WHAT THIS TASK INVOLVES:
For the material below, return exactly the lines starting at the one holding "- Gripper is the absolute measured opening" and ending at the one holding "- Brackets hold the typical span", counting both as part of the range.

AVAILABLE RECORDS:
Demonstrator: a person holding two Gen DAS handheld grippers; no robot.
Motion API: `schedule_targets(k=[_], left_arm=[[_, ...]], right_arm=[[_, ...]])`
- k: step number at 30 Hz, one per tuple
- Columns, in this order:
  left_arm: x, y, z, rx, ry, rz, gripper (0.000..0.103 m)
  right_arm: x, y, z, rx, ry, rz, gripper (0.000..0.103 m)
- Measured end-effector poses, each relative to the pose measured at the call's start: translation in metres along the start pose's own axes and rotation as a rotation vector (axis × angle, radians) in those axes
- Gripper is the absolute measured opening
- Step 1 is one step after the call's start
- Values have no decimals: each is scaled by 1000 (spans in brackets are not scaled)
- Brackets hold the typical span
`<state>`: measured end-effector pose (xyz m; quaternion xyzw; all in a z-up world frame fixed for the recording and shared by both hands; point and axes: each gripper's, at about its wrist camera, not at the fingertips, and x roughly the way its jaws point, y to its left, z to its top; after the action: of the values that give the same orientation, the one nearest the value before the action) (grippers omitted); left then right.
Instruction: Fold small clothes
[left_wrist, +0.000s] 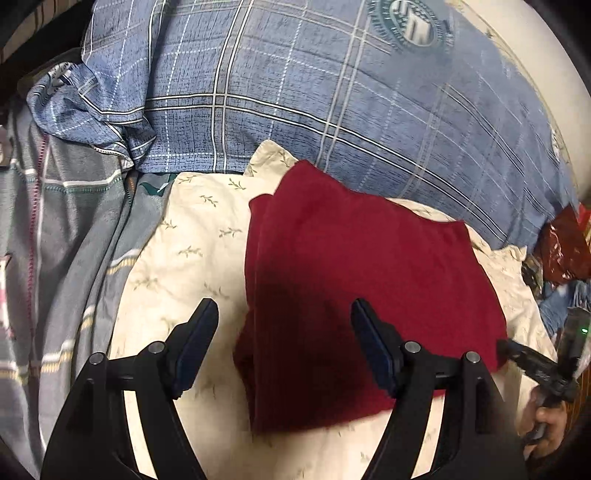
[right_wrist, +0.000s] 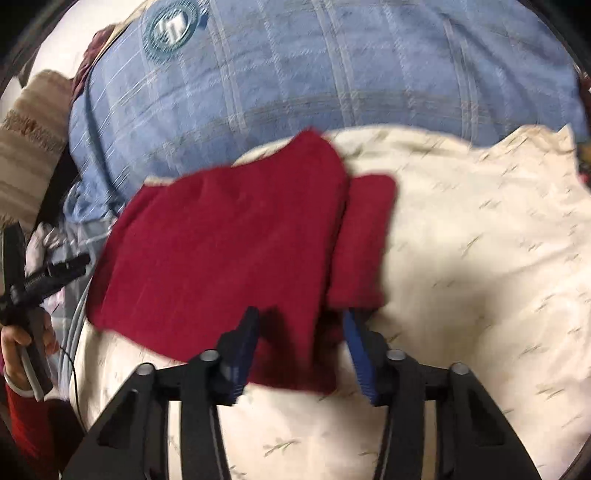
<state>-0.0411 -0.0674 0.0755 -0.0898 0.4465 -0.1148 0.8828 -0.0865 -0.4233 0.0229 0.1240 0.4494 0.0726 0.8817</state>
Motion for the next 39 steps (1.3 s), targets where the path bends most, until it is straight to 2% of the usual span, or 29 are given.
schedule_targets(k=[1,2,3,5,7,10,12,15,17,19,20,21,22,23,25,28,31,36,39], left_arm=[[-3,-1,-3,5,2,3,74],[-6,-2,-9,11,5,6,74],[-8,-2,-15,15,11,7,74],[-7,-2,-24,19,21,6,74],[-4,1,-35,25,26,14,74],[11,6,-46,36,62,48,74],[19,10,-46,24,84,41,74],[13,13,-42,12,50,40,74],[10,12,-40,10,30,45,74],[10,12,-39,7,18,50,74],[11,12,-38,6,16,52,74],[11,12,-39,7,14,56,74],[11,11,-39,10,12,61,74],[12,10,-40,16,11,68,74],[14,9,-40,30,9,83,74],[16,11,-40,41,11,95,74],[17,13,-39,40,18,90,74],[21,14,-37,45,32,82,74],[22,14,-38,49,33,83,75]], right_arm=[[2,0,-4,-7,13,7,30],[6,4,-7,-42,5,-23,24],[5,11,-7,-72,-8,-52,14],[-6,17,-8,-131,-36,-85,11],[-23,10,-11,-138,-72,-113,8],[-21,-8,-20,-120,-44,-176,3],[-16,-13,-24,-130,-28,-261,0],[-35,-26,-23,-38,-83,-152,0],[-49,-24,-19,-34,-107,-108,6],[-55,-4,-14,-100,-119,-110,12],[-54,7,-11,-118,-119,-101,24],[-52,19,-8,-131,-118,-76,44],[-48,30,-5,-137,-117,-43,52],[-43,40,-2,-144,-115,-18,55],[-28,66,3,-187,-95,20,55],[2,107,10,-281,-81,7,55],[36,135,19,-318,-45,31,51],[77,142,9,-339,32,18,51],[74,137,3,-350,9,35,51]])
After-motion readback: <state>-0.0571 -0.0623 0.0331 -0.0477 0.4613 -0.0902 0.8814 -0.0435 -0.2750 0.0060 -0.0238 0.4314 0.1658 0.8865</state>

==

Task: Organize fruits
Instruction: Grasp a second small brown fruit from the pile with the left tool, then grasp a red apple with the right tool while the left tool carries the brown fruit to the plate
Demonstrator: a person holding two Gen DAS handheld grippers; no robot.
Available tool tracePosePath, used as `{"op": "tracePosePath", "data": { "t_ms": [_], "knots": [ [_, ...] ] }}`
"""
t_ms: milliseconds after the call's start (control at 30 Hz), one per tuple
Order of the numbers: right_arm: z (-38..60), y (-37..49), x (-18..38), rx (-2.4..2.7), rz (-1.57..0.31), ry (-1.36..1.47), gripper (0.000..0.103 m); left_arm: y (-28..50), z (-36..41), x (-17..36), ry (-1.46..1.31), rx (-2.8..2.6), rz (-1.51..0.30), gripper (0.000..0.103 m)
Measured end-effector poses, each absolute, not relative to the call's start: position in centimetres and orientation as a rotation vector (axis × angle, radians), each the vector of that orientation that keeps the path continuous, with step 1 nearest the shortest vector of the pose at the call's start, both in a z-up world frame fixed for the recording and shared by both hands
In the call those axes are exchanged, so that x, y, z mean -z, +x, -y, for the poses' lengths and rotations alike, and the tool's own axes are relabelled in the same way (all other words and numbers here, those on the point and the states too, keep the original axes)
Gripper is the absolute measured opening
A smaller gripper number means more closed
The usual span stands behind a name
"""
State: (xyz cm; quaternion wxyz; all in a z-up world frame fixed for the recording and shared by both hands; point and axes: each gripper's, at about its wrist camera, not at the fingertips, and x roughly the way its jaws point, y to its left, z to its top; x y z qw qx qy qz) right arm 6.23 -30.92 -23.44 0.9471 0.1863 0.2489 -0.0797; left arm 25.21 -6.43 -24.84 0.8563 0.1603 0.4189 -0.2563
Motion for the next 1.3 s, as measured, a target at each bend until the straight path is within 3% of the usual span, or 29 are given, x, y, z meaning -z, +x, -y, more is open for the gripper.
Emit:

SOLUTION FOR THIS TASK:
- Gripper is the absolute measured opening
- Step 1 is one step after the call's start
- Values have no decimals: each is scaled by 1000 (spans in brackets are not scaled)
- Brackets hold the typical span

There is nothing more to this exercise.